> WHAT TO DO: Although the records contain pictures, repeat only the text of every line exactly.

[Saved data entries]
|---|

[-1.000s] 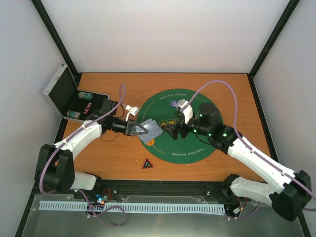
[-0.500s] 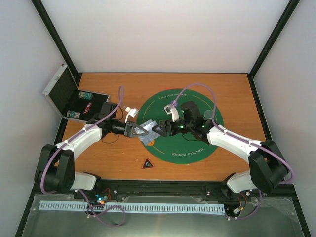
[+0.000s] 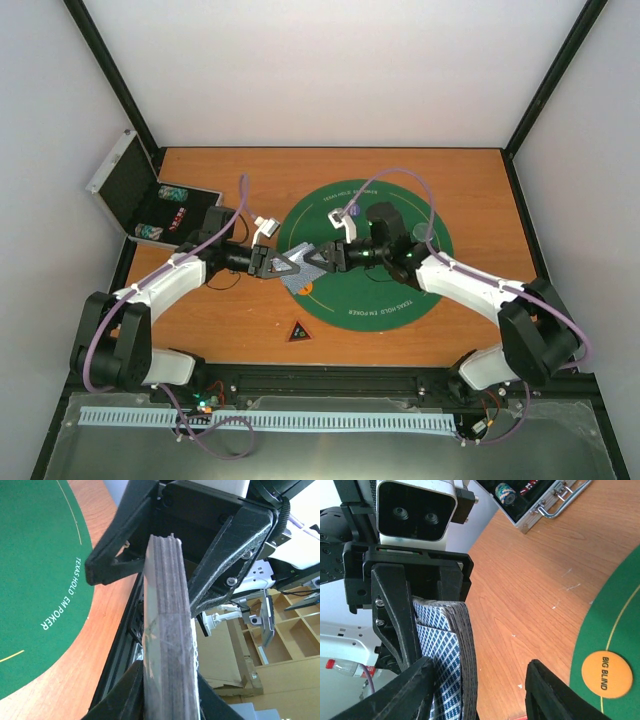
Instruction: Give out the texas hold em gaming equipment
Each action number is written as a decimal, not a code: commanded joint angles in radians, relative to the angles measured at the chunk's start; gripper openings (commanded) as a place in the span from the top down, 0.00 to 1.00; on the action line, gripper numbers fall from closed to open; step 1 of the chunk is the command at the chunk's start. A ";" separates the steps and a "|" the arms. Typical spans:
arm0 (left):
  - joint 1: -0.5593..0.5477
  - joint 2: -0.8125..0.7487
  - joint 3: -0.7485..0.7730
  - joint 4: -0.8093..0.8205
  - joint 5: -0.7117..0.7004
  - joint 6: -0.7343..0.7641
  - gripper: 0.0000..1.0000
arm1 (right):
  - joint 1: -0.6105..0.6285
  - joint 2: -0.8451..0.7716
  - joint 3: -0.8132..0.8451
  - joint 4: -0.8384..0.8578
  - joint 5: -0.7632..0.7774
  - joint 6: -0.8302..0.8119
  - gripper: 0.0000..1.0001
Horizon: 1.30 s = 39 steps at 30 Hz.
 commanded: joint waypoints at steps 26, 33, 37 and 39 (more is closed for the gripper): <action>0.006 -0.026 0.015 0.042 0.130 -0.011 0.63 | -0.007 0.064 0.020 0.205 -0.062 0.194 0.97; 0.006 -0.034 0.013 0.042 0.137 -0.008 0.65 | -0.026 0.066 0.039 0.217 -0.055 0.200 0.97; 0.006 -0.037 0.010 0.075 0.165 -0.009 0.67 | -0.026 0.077 0.035 0.252 -0.061 0.224 0.97; 0.006 -0.038 0.009 0.077 0.169 -0.009 0.67 | -0.027 0.079 0.035 0.258 -0.052 0.229 0.97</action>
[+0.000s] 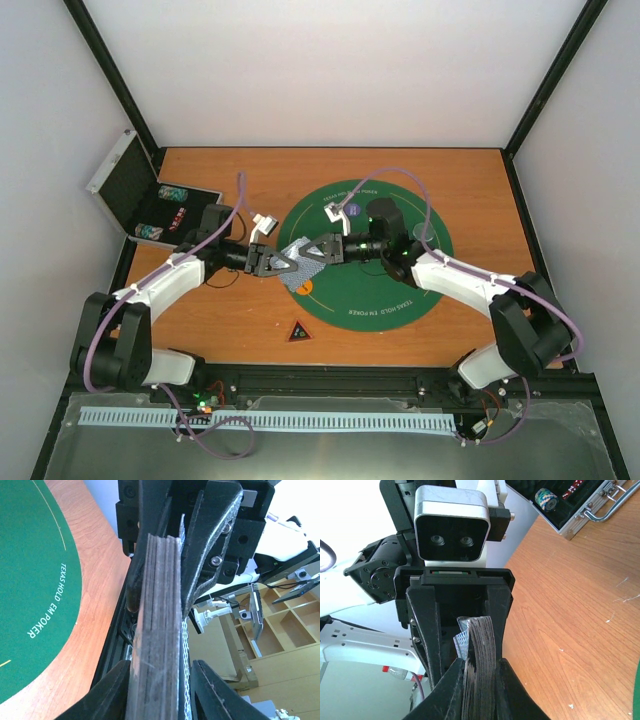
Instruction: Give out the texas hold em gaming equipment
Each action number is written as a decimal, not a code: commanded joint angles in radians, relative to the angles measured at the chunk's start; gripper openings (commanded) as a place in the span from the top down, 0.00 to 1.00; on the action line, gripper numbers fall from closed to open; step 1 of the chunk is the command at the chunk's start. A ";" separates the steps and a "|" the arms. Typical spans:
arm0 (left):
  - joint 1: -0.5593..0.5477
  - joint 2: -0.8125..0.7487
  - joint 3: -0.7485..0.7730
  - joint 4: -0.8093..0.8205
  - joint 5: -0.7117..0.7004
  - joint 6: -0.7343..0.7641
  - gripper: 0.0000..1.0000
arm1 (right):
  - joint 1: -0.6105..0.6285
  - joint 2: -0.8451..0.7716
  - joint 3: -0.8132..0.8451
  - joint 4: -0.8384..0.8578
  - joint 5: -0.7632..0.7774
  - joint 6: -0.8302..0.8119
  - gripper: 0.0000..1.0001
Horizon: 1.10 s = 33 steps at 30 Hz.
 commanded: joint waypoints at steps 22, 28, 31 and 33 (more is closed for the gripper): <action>-0.003 -0.033 0.010 0.058 0.131 -0.027 0.75 | -0.022 0.009 0.053 -0.166 0.078 -0.149 0.46; -0.004 -0.032 0.009 0.060 0.129 -0.029 0.74 | -0.021 0.001 0.067 -0.171 0.067 -0.157 0.43; -0.004 -0.032 0.009 0.060 0.129 -0.029 0.74 | -0.021 0.007 0.073 -0.159 0.051 -0.147 0.41; -0.004 -0.032 0.009 0.060 0.129 -0.030 0.74 | -0.019 0.009 0.074 -0.149 0.038 -0.142 0.39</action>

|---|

> ANSWER BOX:
[-1.000s] 
[-0.500s] 
[+0.000s] 
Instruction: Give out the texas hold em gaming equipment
Each action number is written as a decimal, not a code: commanded joint angles in radians, relative to the angles measured at the chunk's start; gripper openings (commanded) as a place in the span from the top down, 0.00 to 1.00; on the action line, gripper numbers fall from closed to open; step 1 of the chunk is the command at the chunk's start. A ";" separates the steps and a "|" the arms. Typical spans:
arm0 (left):
  - joint 1: -0.5593..0.5477
  - joint 2: -0.8125..0.7487
  - joint 3: -0.7485..0.7730
  - joint 4: -0.8093..0.8205
  - joint 5: -0.7117..0.7004
  - joint 6: -0.7343..0.7641
  - gripper: 0.0000..1.0000
arm1 (right):
  - joint 1: -0.6105..0.6285
  - joint 2: -0.8451..0.7716
  - joint 3: -0.8132..0.8451
  - joint 4: -0.8384..0.8578
  - joint 5: -0.7632..0.7774
  - joint 6: -0.8302..0.8119
  - gripper: 0.0000..1.0001
Horizon: 1.30 s = 39 steps at 30 Hz.
 commanded: joint waypoints at steps 26, 33, 37 and 39 (more is closed for the gripper): <action>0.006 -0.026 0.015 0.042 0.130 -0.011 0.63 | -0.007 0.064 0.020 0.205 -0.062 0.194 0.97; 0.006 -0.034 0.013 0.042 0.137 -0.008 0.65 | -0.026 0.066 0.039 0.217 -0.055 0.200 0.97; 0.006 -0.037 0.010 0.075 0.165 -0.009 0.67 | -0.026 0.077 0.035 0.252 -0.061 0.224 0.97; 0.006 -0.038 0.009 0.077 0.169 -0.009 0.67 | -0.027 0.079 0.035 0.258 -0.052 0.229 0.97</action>
[+0.000s] 
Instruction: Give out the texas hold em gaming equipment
Each action number is written as a decimal, not a code: commanded joint angles in radians, relative to the angles measured at the chunk's start; gripper openings (commanded) as a place in the span from the top down, 0.00 to 1.00; on the action line, gripper numbers fall from closed to open; step 1 of the chunk is the command at the chunk's start. A ";" separates the steps and a "|" the arms. Typical spans:
arm0 (left):
  - joint 1: -0.5593..0.5477
  - joint 2: -0.8125..0.7487
  - joint 3: -0.7485..0.7730
  - joint 4: -0.8093..0.8205
  - joint 5: -0.7117..0.7004
  - joint 6: -0.7343..0.7641
  - gripper: 0.0000..1.0000
arm1 (right):
  - joint 1: -0.6105..0.6285
  - joint 2: -0.8451..0.7716
  - joint 3: -0.8132..0.8451
  - joint 4: -0.8384..0.8578
  - joint 5: -0.7632..0.7774
  - joint 6: -0.8302..0.8119
  - gripper: 0.0000..1.0001
Horizon: 1.10 s = 33 steps at 30 Hz.
 commanded: joint waypoints at steps 22, 28, 31 and 33 (more is closed for the gripper): <action>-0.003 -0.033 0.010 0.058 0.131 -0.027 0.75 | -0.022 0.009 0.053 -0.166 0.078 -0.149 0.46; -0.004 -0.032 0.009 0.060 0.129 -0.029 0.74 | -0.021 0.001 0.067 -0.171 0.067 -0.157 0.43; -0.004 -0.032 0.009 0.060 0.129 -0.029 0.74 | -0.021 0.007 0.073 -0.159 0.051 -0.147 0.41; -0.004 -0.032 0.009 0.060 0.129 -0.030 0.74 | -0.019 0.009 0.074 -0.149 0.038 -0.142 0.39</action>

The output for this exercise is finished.